● **WORK TO COMPLETE**
Restate word for word the lines of the material below, from the line with "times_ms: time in" to the line with "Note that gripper", both lines included, and no others.

● **DATA BELOW**
____
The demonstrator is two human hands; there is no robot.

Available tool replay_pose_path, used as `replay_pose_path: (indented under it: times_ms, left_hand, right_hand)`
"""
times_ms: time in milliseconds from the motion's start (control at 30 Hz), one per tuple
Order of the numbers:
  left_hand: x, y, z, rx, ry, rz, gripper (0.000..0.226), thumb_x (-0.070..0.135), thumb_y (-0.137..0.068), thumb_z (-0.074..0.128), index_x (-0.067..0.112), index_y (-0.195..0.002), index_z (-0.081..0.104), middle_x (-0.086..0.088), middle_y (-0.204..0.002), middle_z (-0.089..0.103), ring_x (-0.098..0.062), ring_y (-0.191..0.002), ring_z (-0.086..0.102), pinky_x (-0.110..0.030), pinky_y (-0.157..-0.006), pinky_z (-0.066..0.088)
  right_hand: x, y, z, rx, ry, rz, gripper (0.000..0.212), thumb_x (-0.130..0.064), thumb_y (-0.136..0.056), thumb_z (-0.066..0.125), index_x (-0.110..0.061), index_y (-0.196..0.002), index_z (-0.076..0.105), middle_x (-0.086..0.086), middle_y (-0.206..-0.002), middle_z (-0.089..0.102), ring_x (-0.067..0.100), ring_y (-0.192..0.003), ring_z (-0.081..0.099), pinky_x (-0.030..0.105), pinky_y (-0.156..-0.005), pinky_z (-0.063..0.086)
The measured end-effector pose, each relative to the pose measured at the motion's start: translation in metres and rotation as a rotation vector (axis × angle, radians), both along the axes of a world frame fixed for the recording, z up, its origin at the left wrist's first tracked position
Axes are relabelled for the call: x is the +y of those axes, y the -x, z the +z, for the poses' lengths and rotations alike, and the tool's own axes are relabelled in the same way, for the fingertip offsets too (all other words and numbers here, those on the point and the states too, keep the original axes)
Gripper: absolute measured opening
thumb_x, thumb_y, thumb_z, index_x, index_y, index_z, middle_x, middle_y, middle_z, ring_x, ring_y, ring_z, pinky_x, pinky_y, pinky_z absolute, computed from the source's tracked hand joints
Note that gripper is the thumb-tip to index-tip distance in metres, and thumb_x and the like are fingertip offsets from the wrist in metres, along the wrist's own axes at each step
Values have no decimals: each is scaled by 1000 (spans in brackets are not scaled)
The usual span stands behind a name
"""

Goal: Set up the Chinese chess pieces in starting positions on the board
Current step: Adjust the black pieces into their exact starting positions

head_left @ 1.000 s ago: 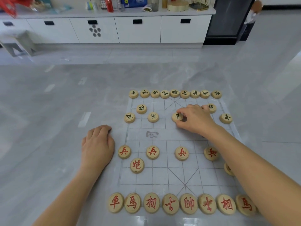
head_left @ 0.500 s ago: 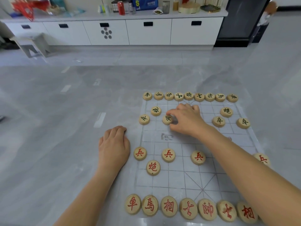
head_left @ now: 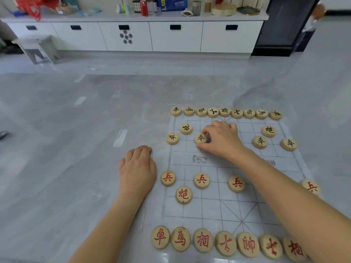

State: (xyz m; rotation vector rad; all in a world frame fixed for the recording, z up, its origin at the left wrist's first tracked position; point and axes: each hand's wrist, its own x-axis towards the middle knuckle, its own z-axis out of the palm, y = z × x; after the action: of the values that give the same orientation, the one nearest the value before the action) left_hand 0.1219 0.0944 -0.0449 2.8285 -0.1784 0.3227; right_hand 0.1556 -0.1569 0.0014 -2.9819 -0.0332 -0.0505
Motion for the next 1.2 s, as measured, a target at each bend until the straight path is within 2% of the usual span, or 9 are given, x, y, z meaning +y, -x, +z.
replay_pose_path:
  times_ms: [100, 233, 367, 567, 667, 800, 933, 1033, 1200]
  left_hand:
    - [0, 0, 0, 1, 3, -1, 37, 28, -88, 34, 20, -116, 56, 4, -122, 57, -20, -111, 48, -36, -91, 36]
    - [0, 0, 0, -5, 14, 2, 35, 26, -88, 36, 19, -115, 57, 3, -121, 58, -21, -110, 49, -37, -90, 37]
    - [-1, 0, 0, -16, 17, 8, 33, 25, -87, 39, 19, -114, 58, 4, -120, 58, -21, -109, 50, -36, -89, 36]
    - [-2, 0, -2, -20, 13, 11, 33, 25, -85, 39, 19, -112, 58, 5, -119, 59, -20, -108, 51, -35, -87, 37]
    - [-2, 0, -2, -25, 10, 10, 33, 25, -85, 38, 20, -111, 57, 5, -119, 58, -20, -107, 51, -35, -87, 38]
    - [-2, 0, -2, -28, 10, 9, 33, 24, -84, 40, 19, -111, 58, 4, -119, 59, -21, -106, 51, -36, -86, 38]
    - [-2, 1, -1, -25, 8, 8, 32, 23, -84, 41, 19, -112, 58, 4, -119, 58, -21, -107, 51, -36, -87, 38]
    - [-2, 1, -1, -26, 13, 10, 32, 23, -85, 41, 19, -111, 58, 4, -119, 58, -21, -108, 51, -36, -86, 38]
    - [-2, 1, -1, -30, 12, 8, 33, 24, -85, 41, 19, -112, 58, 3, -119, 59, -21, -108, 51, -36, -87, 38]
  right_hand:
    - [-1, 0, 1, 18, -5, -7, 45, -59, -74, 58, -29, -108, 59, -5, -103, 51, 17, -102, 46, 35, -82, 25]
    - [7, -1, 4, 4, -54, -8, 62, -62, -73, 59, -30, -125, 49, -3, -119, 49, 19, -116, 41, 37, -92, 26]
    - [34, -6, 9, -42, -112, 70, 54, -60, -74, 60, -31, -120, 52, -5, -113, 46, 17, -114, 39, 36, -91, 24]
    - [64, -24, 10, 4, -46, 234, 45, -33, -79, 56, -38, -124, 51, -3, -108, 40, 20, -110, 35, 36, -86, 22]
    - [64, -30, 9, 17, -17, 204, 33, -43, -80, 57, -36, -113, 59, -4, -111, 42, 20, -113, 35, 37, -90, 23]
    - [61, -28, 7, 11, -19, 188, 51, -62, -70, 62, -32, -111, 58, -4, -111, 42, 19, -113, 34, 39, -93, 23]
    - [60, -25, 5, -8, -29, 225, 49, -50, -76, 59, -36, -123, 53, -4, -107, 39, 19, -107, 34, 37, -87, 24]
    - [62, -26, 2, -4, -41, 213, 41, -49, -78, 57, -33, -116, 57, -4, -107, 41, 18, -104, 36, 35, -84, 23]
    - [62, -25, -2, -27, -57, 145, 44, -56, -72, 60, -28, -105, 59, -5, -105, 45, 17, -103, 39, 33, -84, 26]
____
● **SOLVED EXERCISE**
times_ms: time in milliseconds from the motion's start (control at 30 Hz), one per tuple
Order of the numbers:
  left_hand: x, y, z, rx, ry, rz, gripper (0.000..0.226), thumb_x (-0.070..0.135), thumb_y (-0.137..0.068), thumb_z (-0.074..0.128), index_x (-0.067..0.112), index_y (-0.195..0.002), index_z (-0.081..0.104), middle_x (-0.086..0.088), middle_y (-0.204..0.002), middle_z (-0.089..0.103), ring_x (-0.098..0.062), ring_y (-0.191..0.002), ring_z (-0.086..0.102), pinky_x (-0.110..0.030), pinky_y (-0.157..-0.006), pinky_z (-0.066..0.088)
  right_hand: x, y, z, rx, ry, rz, gripper (0.000..0.212), thumb_x (-0.130..0.064), thumb_y (-0.136..0.056), thumb_z (-0.066..0.125), index_x (-0.110..0.061), index_y (-0.196..0.002), index_z (-0.076..0.105), middle_x (-0.086..0.086), middle_y (-0.206..-0.002), middle_z (-0.089..0.102), ring_x (-0.067..0.100), ring_y (-0.192..0.003), ring_z (-0.081..0.099), pinky_x (-0.030..0.105), pinky_y (-0.156..-0.005), pinky_z (-0.063..0.086)
The measured end-effector pose, each relative to the pose measured at the motion's start: translation in metres and rotation as a rotation vector (axis × angle, radians), both along the axes of a world frame fixed for the recording, z up, its origin at the left wrist's first tracked position
Axes are relabelled for the call: x is the +y of those axes, y the -x, z the +z, for the poses' lengths and rotations alike, and the tool's own axes are relabelled in the same way, for the fingertip offsets too (all other words and numbers here, those on the point and the states too, keep the original axes)
Gripper: absolute measured opening
thumb_x, thumb_y, thumb_z, index_x, index_y, index_z, middle_x, middle_y, middle_z, ring_x, ring_y, ring_z, pinky_x, pinky_y, pinky_z absolute, computed from the source's tracked hand joints
Note that gripper is the thumb-tip to index-tip distance in metres, and thumb_x and the like are fingertip offsets from the wrist in metres, along the wrist's own axes at each step

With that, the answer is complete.